If there’s a central emotional focus, it’s found in the teasing relationship between Johansson and Schwartzman. Both play parents of “Stargazers,” young geniuses headed to a meteor crater to present their latest inventions at a convention. Housed in neighboring cabins, the windows form proscenia, the photographer shooting his subject from one framed setting to the other, the model rehearsing her lines and evoking with her modes of subtle seduction. Both actors are exceptional: Johansson channels a 1950s iconic starlet in both look and behaviour, while Scwartzmann’s choice to employ Kubrick’s Bronx drawl while aiming his Swiss-made camera at his muse is one of the film’s most pleasing elements.
There are of course many cinematic references, from the schlock of ‘50s sci-fi to more than a hint of Close Encounters that also fueled last year’s Nope. There are also echoes to many of Anderson’s own films. There’s the dynamic between Dinah (Grace Edwards) and Woodward (Jake Ryan), which warmly evokes the adolescent affections of Moonrise Kingdom; the widower character reminds of The Royal Tenenbaums; the over-the-top stagecraft first seen in Rushmore; the goofy animation of Fantastic Mr. Fox and Isle of Dogs that continues well into Anderson’s live-action productions; and even the salon-like setting of the cabins feel like sunbaked versions of The Grand Budapest Hotel’s warren-like rooms.
The music, always fundamental to the crafting of Anderson’s cinematic worlds, employs a mix of Jimmie Rodgers-style early country music and newly constructed hoedowns, often used deep in the background of the mix, eschewing overt needledrop moments like in some of the earlier films in favor of simply setting a twangy mood. Jarvis Cocker continues the tradition of providing a song or two, and his baritone intoning of the film’s central mantra closes out the credits.

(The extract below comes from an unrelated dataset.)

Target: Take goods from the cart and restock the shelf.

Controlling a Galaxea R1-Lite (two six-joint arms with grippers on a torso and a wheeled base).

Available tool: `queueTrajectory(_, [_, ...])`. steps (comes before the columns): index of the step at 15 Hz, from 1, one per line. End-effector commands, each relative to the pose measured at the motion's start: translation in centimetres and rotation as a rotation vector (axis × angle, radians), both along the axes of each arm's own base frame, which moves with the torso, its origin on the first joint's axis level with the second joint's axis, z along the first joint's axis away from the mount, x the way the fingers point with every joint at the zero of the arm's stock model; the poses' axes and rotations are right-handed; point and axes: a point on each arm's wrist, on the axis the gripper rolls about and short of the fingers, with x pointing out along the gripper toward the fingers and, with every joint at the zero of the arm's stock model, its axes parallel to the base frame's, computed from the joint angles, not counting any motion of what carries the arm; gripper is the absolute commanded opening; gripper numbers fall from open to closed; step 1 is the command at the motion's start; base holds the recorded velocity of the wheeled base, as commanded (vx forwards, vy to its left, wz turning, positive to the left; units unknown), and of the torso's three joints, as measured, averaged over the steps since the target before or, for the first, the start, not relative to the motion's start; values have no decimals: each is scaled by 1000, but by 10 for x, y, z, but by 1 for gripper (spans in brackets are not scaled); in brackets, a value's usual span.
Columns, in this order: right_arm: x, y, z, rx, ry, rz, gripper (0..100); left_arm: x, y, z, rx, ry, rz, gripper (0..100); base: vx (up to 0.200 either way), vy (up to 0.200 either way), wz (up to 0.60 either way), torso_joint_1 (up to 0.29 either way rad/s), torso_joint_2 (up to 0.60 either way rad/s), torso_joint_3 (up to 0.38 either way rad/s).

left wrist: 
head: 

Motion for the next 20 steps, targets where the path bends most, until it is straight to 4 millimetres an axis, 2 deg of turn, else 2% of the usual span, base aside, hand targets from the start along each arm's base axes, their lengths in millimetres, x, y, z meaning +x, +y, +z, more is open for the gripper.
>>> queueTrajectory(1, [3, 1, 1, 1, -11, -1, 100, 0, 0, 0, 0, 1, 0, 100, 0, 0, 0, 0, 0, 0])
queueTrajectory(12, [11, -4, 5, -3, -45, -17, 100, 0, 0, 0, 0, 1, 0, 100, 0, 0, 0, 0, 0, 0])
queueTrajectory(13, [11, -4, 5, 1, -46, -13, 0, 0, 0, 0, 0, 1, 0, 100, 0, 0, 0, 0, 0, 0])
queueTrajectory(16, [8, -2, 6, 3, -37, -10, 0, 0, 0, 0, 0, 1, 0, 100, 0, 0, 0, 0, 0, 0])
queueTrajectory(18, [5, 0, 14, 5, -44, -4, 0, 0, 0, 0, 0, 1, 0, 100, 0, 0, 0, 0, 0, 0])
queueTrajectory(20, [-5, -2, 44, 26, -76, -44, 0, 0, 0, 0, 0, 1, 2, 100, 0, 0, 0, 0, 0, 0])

This repeated line may seem fatuous and self-evident, but perhaps no less silly and jingoistic as, say, the repeating of the title in The Cradle Will Rock. It’s a matter of simply going with it, letting those elements that are serious and those less so to live with equal power—to embrace the journey, even if you’re never quite sure it’s traveled more than across the street or to a neighboring balcony.
Asteroid City may be a minor work by this artist, but it’s still a magical one. It’s akin to the Coen Brothers’ The Man Who Wasn’t There: Perhaps not one of the films that gets checked off on the top of the pantheon, but nonetheless a welcome addition to one of the most interesting, intricate filmographies in the canon. There’s so much joy on screen, so much playfulness, that it’s perhaps churlish to complain about any missteps. While not as deeply moving as some, or downright thrilling as others in Anderson’s filmography, it’s a journey to the desert well worth taking.
Director: Wes Anderson
Writer: Wes Anderson
Starring: Jason Schwartzman, Scarlett Johansson, Tom Hanks, Jeffrey Wright, Tilda Swinton, Bryan Cranston, Edward Norton, Adrien Brody, Liev Schreiber, Hope Davis, Steve Park, Rupert Friend, Maya Hawke, Steve Carell, Matt Dillon, Hong Chau, Willem Dafoe, Margot Robbie, Tony Revolori, Jake Ryan, Jeff Goldblum
Release Date: May 23, 2023 (Cannes)
Jason Gorber is a Toronto based film Critic and Journalist, Editor-in-Chief at That Shelf, the movie critic for CBC’s Metro Morning, and others. He is a member of the Toronto Film Critics Association and voter for the Critics Choice Awards Association. He also knows for a fact that CASINO is Scorsese’s masterpiece, and has a cat named Zissou.